Hopefully someone with more practical experience with domain names will jump in with more information, since domain names have their own peculiar wrinkles in the law, but I'll try to start you off with some basic trademark principles. (And I am assuming that they had their website up -- or at least were using their mark in commerce -- before you began your blog.)
It's a common misperception that registering a trademark with the federal government is how one gets trademark rights. In the US, trademark rights are developed by use, not by registration. Registration strengthens those rights and makes them easier to enforce. So the fact that they haven't got their mark registered yet doesn't mean they don't have rights.
On the other hand, it doesn't mean they do nor, if they do, that they have the right to stop your use.
The issue for trademark infringement is "likelihood of confusion". You say that their site is very different from yours. For a trademark analysis, you need to look at it from a consumer-of-services point of view, which may lead to the same conclusion you reached, but possibly not. If the subject matter of your blog and their goods or services would be considered in the same "channels of trade" (or appealing to similar groups) then similar names might cause confusion. Which means you have to look at the names. (And note that having an extra word or syllable won't necessarily make your name not "similar" to theirs.)
The fact that your "xyz" is descriptive of what you write about is important. While this means that your own trademark rights in the name could be weak, it also means -- at least as far as trademark law is concerned -- there could be a strong argument that you should be allowed to use the name.
As a matter of public policy, we don't want the law to keep people from being able to communicate about their goods or services, so there are some limits to what sorts of names can be protected as trademarks. Generic names are absolutely not protectable as trademarks -- if they are applied to the thing they are. (I cannot have "Apple" brand apples, but can have "Apple" brand computers.) Descriptive names can be protected, but they have to be used long enough to develop what is called "secondary meaning"--namely, the mark has to be used long enough for the consuming public to recognize that that particular description of the product or service is used by one particular company.

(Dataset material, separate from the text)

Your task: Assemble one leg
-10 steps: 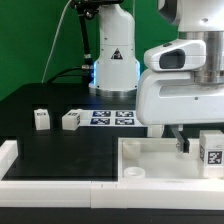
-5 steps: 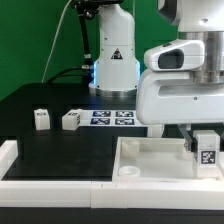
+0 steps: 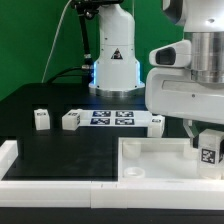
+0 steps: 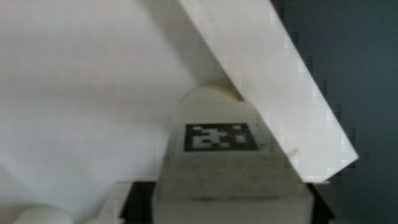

As I mentioned, there are some peculiar wrinkles for domain names. As I understand it--and I may be wrong--in the absence of trademark infringement, a company must have a famous mark to begin with if they are to force out another domain name, and for that the standard is a somewhat tweaked version of "likelihood of confusion" having to do with whether people will hit the "infringing" site instead of the famous one.
It sounds like this company is playing an intimidation game with you -- particularly since they tried to buy you out a couple of times first. This makes it sound like they don't have much of a leg to stand on. (Although, perhaps they have sufficient rights and just didn't realize it then... not likely, but possible.)
If you are serious about holding onto your domain name, and it sounds like you are, it would be good for you to consult trademark counsel with whom you could lay out the details. This could be a Canadian attorney who knows US trademark law or an American trademark attorney.
To minimize the cost of consulting counsel, however, you'll want to inform yourself as much as possible ahead of time. The US PTO website has some information. There are also a number of US IP law firms that have online articles about trademark and domain name infringement. Past threads here, too, may be helpful. The more you understand what evidence will help you, the more you can dig up yourself to show to the attorney. Gather evidence of such things as your first date of use, the other guys' claimed first use (in their trademark application available on line), how you use your site, how they use theirs and what their products or services are, their prior correspondence with you, etc. Having such proofs in front of him or her, counsel will be better able to give you a judgment as to where you probably stand and what they can do for you. You may only need a strongly worded letter from counsel to get these guys off your back. But if the practicalities of fighting it look too expensive, you'll want to know that, too.
PS Don't be shy about asking attorneys about their billing practices up front. Check with several and compare. Also ask about whether they've handled similar situations individual clients like yourself, and how those turned out.